In another of this trio of pieces Sienna Rodgers writes the Labour List Article entitled, “Labour motion against planned council tax hikes passes as Tories abstain.” She says, “Tory MPs abstained on a motion put forward by Labour today against government plans that the opposition party says would “force local councils to increase council tax in the middle of a pandemic’. The opposition day motion was approved in the House of Commons this evening as the government did not instruct its MPs to participate in the vote. It passed with 210 votes in favour and none against. Opposition day votes are non-binding on the government. Boris Johnson has begun ignoring the motions as Theresa May did as Prime Minister, though Johnson has a majority of 80 in the Commons.”

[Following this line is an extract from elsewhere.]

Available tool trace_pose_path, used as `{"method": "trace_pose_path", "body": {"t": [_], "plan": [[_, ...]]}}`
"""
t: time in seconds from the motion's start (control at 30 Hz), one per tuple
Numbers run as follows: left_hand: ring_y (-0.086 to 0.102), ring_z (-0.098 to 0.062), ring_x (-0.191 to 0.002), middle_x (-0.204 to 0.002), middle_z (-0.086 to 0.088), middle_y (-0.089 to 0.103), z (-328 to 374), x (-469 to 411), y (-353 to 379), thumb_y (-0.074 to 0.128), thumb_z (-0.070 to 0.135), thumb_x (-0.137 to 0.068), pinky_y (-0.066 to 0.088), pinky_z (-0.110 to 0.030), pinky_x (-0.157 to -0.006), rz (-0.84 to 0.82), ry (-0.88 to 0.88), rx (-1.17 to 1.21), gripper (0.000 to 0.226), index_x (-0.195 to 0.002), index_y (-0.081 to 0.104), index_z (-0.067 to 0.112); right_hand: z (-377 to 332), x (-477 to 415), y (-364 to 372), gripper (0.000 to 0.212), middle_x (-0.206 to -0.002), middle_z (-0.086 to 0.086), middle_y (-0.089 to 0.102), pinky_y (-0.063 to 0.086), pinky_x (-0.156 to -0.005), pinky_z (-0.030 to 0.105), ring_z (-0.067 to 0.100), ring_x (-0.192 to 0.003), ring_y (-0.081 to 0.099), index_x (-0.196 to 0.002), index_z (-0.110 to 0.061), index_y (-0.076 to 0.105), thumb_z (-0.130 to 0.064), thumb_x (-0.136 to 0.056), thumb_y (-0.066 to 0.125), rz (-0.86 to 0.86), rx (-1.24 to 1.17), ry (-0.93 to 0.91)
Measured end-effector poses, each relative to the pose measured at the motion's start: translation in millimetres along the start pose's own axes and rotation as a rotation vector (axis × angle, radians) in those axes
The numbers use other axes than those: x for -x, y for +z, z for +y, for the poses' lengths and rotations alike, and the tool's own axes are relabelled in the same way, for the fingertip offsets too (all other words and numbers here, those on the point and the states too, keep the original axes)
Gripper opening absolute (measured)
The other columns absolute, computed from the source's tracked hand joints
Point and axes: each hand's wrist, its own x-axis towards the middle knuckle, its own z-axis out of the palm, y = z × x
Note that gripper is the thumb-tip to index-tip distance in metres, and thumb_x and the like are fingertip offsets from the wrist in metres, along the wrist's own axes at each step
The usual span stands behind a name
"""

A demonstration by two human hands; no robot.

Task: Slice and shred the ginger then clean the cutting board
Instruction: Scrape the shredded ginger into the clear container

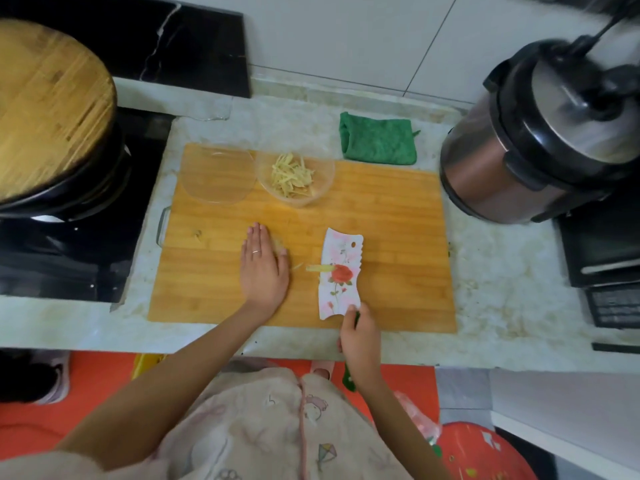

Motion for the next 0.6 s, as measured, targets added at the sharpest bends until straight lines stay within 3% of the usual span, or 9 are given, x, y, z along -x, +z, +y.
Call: {"method": "trace_pose_path", "body": {"t": [0.17, 0.37, 0.6], "plan": [[0.026, -0.033, -0.142, -0.15, -0.023, 0.033, 27, -10, 12, 0.014, 0.037, -0.094, 0.015, -0.039, -0.118, 0.003, -0.031, 0.123, 0.069, -0.144, 0.031, -0.007, -18, -4, 16, 0.023, -0.063, 0.015, 0.058, 0.051, -0.055, 0.048, 0.032, -0.057, 0.061, -0.086, -0.017, 0.043, -0.032, -0.101, 0.033, 0.008, 0.031, -0.02], [0.021, -0.029, -0.144, -0.153, -0.019, 0.028, 42, -14, 18, 0.01, 0.041, -0.095, 0.013, -0.035, -0.118, -0.03, 0.003, 0.241, 0.071, -0.146, 0.027, -0.005, -39, -9, 30, 0.026, -0.062, 0.014, 0.056, 0.044, -0.052, 0.039, 0.03, -0.056, 0.059, -0.086, -0.011, 0.045, -0.026, -0.102, 0.033, -0.009, 0.092, -0.076], [0.023, -0.026, -0.144, -0.153, -0.017, 0.029, 56, -7, 20, 0.011, 0.042, -0.095, 0.021, -0.035, -0.117, -0.106, 0.106, 0.333, 0.069, -0.147, 0.028, 0.0, -40, -13, 33, 0.024, -0.065, 0.013, 0.06, 0.044, -0.051, 0.036, 0.028, -0.056, 0.059, -0.084, -0.013, 0.047, -0.026, -0.101, 0.037, -0.04, 0.077, -0.068]]}}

Rodgers reports that, “Labour used its latest motion to highlight the issue of council tax rises expected to take force in many places across the country from April, and to urge ministers to provide funding to local authorities instead. It was announced last year that English local authorities would be allowed to raise council tax by an extra 5%, including 3% for adult social care. Labour highlighted then that the hike was over twice the rate of inflation. Under the proposals in the comprehensive spending review, Labour says families in Band D will face an average rise of £93, and the rises will hit people hardest in the North West and North East of England. While local authorities are not directly obliged by central government to up council taxes, they are under significant pressure due to social care and have been hit hard by the coronavirus pandemic.”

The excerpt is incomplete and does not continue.